Home SantéLaissez fleurir mille fleurs d’ADN – Le blog des soins de santé

Laissez fleurir mille fleurs d’ADN – Le blog des soins de santé

by Sophie Martin

Des chercheurs de l’Université de Caroline du Nord ont mis au point des « fleurs d’ADN », des nanorobots microscopiques capables de se déplacer, de se transformer et de réagir à leur environnement. Cette avancée pourrait révolutionner la médecine, la détection de maladies et même le stockage de données.

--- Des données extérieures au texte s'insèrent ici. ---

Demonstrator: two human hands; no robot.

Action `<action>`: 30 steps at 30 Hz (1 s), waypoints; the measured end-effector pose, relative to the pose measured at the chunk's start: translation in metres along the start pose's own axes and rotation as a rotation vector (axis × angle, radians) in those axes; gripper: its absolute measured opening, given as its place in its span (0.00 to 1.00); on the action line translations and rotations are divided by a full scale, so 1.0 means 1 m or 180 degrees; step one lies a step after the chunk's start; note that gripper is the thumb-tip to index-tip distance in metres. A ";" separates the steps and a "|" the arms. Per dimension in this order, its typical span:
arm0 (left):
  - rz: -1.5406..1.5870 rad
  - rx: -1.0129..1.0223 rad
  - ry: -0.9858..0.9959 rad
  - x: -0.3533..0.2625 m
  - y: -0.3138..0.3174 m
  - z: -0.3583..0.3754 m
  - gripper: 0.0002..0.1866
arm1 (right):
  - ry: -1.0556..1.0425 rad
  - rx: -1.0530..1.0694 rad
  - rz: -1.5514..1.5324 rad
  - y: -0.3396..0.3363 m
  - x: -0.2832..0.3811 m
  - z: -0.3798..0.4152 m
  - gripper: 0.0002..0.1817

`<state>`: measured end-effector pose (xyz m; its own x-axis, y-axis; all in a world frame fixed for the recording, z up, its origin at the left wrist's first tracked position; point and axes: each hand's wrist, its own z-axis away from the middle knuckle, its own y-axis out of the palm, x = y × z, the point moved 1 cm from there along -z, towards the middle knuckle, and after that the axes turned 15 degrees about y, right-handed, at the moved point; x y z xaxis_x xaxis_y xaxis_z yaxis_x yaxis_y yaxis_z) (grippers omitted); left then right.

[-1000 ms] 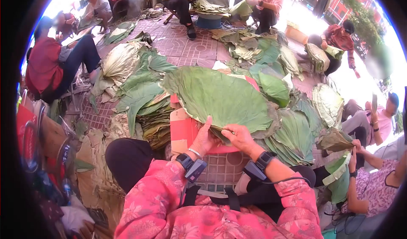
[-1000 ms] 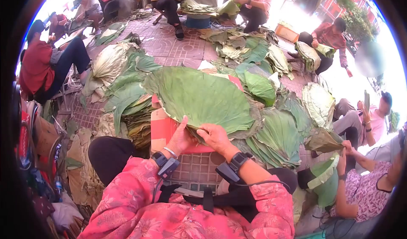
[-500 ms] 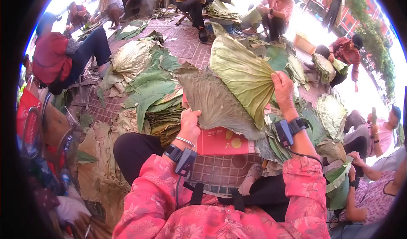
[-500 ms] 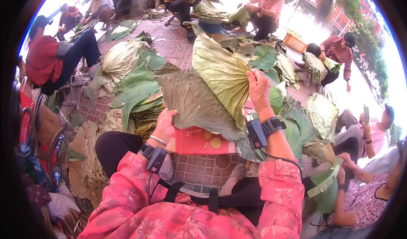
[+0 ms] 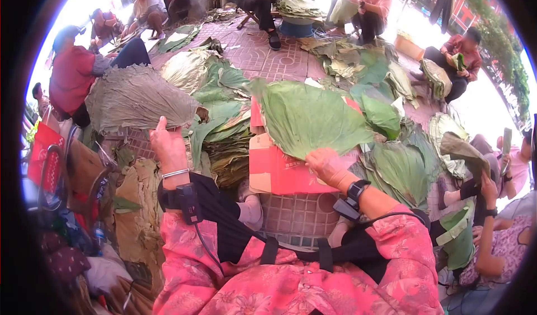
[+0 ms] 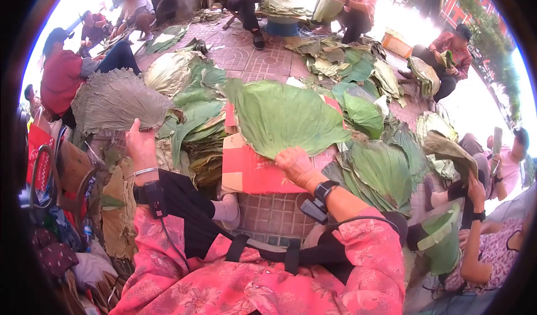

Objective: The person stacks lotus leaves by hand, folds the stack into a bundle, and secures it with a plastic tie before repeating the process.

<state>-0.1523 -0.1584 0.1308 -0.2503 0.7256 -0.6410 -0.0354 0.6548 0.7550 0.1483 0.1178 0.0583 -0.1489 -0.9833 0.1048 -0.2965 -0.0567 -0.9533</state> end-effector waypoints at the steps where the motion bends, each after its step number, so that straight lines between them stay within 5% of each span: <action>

Ces structures complexes, créées au Laboratoire Freeman dirigé par le Dr Ronit Freeman, sont constituées d’ADN combiné à des matériaux inorganiques. Leur particularité réside dans leur capacité à modifier leur forme et à déclencher des réactions chimiques en réponse à des signaux tels que la température, l’acidité ou la présence de substances spécifiques.

« Nous nous inspirons des créations de la nature, comme les fleurs qui s’épanouissent ou la croissance des tissus, et les traduisons en une technologie qui pourrait un jour penser, bouger et s’adapter par elle-même », explique le professeur Freeman. L’équipe de recherche vise à concevoir des « matériaux vivants et synthétiques » pour améliorer la santé à l’échelle mondiale.

Les applications potentielles de ces « fleurs d’ADN » sont vastes. Les chercheurs envisagent des capsules intelligentes capables de libérer des médicaments uniquement en présence d’une maladie, ou encore des nanorobots injectables capables de cibler des tumeurs cancéreuses et de prélever des échantillons de tissu. « En principe, cela pourrait être possible avec nos matériaux métamorphes », précise le professeur Freeman.

Au-delà de la médecine, cette technologie pourrait également être utilisée pour nettoyer la pollution environnementale ou pour développer des supports de stockage numérique ultra-performants, capables d’emmagasiner jusqu’à 2 000 milliards de gigaoctets sur une simple cuillère à café.

L’équipe du Laboratoire Freeman travaille sur quatre axes principaux : la détection rapide de maladies, le biomimétisme (l’imitation des mécanismes naturels), le développement de thérapies innovantes et l’étude des « matières douces », un domaine scientifique multidisciplinaire englobant la mécanique des fluides, la science des matériaux et la biologie.

« En reconnaissant, en respectant et en étudiant les mécanismes naturels, nous sommes capables de les imiter afin de développer des biothérapies efficaces et de faire progresser l’ingénierie biomédicale », souligne le laboratoire.

Bien que cette technologie en soit encore à ses débuts, les chercheurs sont convaincus qu’elle représente une avancée majeure dans la convergence entre les systèmes vivants et les machines, ouvrant la voie à des innovations considérables au cours du XXIe siècle.